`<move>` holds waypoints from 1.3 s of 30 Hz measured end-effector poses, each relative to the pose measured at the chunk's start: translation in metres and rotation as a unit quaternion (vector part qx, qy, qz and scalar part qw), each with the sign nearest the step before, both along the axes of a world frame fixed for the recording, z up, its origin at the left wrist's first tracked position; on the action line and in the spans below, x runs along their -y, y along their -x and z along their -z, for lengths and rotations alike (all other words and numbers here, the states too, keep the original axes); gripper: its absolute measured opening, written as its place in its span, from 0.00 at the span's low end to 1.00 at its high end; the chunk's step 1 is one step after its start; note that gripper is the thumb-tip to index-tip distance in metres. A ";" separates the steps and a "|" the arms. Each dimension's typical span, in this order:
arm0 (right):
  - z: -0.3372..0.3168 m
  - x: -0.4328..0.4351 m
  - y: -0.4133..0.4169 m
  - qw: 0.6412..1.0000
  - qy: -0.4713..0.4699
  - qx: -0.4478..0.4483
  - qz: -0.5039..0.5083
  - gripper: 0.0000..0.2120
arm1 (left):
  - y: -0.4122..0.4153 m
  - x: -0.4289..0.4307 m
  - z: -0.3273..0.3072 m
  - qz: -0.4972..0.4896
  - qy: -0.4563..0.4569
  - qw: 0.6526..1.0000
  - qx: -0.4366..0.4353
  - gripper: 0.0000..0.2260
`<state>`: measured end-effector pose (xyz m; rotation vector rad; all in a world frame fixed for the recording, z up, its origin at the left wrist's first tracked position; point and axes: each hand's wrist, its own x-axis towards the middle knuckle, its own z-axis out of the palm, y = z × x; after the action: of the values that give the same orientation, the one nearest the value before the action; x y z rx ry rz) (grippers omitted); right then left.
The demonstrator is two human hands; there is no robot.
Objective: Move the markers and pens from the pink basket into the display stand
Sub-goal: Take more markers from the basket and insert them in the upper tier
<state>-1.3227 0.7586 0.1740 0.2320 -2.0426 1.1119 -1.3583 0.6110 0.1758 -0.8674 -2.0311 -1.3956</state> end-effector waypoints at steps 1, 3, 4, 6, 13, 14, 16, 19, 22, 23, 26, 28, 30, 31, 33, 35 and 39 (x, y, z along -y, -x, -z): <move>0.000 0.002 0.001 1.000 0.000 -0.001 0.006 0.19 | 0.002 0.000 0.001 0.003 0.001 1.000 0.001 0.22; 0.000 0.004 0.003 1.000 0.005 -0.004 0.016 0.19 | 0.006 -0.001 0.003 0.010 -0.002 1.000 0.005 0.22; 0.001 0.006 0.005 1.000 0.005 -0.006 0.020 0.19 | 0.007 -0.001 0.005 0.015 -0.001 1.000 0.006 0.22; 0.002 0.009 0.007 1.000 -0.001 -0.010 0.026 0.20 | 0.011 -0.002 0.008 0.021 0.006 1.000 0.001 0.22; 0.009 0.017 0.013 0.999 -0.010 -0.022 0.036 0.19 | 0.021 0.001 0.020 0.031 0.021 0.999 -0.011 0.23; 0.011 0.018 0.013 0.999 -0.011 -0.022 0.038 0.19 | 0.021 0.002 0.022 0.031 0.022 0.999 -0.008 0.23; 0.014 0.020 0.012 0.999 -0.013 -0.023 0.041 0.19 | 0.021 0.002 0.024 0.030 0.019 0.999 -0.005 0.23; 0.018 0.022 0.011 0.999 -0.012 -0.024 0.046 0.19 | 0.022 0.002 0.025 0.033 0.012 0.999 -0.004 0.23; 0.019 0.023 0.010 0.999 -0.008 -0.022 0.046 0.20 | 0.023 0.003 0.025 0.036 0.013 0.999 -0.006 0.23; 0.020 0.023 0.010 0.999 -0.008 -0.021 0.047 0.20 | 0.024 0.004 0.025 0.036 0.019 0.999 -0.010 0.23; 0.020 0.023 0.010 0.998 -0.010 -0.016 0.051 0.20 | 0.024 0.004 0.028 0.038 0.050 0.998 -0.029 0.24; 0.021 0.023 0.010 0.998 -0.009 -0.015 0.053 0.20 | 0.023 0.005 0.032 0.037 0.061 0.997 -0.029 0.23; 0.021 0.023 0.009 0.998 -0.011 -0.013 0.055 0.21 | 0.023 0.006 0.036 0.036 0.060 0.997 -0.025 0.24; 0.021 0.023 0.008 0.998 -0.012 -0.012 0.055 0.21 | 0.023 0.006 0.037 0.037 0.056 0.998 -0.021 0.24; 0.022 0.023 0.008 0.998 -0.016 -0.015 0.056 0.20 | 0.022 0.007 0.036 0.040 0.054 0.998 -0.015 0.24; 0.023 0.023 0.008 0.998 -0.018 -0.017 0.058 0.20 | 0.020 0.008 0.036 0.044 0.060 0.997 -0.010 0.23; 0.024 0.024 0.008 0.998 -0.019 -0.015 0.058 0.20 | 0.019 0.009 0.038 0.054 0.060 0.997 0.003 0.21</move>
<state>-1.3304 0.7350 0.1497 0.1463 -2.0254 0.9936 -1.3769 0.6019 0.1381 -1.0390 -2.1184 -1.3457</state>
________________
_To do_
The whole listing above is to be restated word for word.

_Answer to this task_
`<move>` holds waypoints from 1.3 s of 30 Hz measured end-effector poses, each relative to the pose measured at the chunk's start: translation in metres and rotation as a unit quaternion (vector part qx, qy, qz and scalar part qw), each with the sign nearest the step before, both along the axes of a world frame fixed for the recording, z up, its origin at the left wrist's first tracked position; on the action line and in the spans below, x runs along their -y, y along their -x and z along their -z, for lengths and rotations alike (all other words and numbers here, the states too, keep the original axes); gripper: its absolute measured opening, written as its place in its span, from 0.00 at the span's low end to 1.00 at its high end; the chunk's step 1 is one step after its start; note that gripper is the thumb-tip to index-tip distance in metres. A ";" separates the steps and a "|" the arms. Each dimension's typical span, in this order:
arm0 (right):
  - z: -0.3372..0.3168 m
  - x: -0.4328..0.4351 m
  - y: -0.4133..0.4169 m
  - qw: 0.6412..1.0000
  - qy: -0.4713..0.4699
  - qx: -0.4478..0.4483
  - qz: -0.5039..0.5083
  - gripper: 0.0000..0.2120
arm1 (left):
  - y: -0.4122..0.4153 m
  - x: -0.4289..0.4307 m
  - z: -0.3273..0.3072 m
  - qz: -0.4972..0.4896
  - qy: -0.4563..0.4569
  - qw: 0.6526..1.0000
  - qx: -0.4366..0.4353
  - gripper: 0.0000..0.2260
`<state>`: measured end-effector pose (xyz m; rotation vector rad; all in a world frame fixed for the recording, z up, its origin at the left wrist's first tracked position; point and axes: each hand's wrist, its own x-axis towards the middle knuckle, its own z-axis out of the palm, y = z × x; after the action: of the values that give the same orientation, the one nearest the value before the action; x y z rx ry rz) (grippers omitted); right then left.
The demonstrator is two human hands; there is no robot.
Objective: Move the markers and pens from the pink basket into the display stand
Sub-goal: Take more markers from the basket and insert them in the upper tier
<state>-1.3227 0.7586 0.1740 0.2320 -2.0426 1.1119 -1.3583 0.6110 0.1758 -0.8674 -2.0311 -1.3956</state> end-effector waypoints at steps 1, 3, 4, 6, 13, 14, 16, 19, 22, 23, 26, 28, 30, 31, 33, 35 and 39 (x, y, z along -y, -x, -z): <move>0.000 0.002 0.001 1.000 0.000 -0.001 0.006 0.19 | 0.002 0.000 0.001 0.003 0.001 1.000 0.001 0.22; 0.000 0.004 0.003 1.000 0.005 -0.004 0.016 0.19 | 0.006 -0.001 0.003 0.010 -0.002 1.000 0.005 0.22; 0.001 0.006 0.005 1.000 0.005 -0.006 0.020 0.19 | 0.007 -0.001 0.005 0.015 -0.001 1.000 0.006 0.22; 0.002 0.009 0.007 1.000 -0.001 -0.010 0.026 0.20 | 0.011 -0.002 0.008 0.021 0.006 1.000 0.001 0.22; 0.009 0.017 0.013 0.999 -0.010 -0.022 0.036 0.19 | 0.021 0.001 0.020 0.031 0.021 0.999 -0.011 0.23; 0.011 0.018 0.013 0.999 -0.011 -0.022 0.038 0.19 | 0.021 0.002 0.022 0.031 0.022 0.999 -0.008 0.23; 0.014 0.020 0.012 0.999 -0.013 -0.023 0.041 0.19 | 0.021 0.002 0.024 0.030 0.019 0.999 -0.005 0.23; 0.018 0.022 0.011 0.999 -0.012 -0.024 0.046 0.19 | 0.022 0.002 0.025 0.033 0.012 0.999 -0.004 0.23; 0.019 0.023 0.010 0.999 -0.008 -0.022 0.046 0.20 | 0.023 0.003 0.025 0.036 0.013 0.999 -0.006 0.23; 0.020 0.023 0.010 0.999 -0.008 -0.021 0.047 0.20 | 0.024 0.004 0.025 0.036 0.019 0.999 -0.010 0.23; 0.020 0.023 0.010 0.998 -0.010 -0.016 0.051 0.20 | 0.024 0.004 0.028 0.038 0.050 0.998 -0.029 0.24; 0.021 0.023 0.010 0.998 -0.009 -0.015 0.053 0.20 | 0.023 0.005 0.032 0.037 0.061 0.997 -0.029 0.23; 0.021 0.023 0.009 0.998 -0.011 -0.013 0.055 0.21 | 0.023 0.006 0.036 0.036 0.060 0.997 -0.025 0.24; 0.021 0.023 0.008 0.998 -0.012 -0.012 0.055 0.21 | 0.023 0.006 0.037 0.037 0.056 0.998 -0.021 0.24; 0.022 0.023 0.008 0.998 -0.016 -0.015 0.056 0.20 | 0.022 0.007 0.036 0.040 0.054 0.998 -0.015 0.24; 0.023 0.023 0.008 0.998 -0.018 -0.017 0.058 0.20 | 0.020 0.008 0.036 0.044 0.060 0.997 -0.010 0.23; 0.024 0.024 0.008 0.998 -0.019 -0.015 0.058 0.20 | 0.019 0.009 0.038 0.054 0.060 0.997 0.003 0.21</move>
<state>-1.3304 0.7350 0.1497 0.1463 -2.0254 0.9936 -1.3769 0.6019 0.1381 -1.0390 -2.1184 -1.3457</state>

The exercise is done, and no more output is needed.